→ RAW DATA

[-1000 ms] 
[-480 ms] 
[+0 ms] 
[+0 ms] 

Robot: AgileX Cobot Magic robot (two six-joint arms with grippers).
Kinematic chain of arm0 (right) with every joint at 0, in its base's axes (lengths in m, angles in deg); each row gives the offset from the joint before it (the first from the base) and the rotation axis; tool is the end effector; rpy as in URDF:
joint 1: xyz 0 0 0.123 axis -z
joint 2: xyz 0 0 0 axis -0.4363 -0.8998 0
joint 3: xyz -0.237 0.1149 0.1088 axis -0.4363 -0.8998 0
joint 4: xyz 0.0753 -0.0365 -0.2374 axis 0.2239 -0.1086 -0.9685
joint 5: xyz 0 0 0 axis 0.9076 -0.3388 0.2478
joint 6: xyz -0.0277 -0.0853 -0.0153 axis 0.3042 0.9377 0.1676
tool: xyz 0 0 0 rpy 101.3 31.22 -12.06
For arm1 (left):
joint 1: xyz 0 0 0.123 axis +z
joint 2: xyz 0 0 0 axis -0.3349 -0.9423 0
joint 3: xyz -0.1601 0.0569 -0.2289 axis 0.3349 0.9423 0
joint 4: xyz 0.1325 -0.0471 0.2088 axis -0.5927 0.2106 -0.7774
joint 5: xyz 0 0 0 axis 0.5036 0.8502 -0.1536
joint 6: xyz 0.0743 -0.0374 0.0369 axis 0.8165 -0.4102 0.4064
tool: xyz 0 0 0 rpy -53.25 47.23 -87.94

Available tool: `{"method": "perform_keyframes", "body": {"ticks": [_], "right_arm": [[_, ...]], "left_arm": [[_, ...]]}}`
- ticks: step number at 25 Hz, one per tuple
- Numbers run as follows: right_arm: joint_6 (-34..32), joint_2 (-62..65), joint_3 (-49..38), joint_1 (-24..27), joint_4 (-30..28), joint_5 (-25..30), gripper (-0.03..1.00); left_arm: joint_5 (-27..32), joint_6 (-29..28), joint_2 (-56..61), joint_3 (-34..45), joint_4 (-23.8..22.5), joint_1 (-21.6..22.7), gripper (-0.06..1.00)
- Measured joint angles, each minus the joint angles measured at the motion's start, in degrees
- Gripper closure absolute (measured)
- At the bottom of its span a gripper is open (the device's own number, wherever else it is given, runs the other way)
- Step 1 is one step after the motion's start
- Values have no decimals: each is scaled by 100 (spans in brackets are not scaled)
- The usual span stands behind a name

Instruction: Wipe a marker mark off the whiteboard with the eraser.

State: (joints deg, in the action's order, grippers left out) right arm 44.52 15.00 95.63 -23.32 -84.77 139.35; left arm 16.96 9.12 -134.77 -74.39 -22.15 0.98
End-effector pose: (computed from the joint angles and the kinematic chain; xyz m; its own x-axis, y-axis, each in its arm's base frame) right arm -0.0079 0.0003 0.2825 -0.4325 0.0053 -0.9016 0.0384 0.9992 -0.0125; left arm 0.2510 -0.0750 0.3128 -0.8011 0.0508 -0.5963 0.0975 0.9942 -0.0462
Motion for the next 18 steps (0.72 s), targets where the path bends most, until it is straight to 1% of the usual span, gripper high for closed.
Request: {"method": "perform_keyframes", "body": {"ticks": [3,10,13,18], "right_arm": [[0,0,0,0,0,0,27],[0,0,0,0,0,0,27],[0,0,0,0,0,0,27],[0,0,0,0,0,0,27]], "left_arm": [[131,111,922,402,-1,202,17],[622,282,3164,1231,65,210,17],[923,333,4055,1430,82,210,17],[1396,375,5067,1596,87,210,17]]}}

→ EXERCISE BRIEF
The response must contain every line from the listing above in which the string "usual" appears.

→ EXERCISE RESPONSE
- The usual span stands behind a name
Motion for the next 18 steps (0.72 s), targets where the path bends most, until it is straight to 1% of the usual span, gripper high for closed.

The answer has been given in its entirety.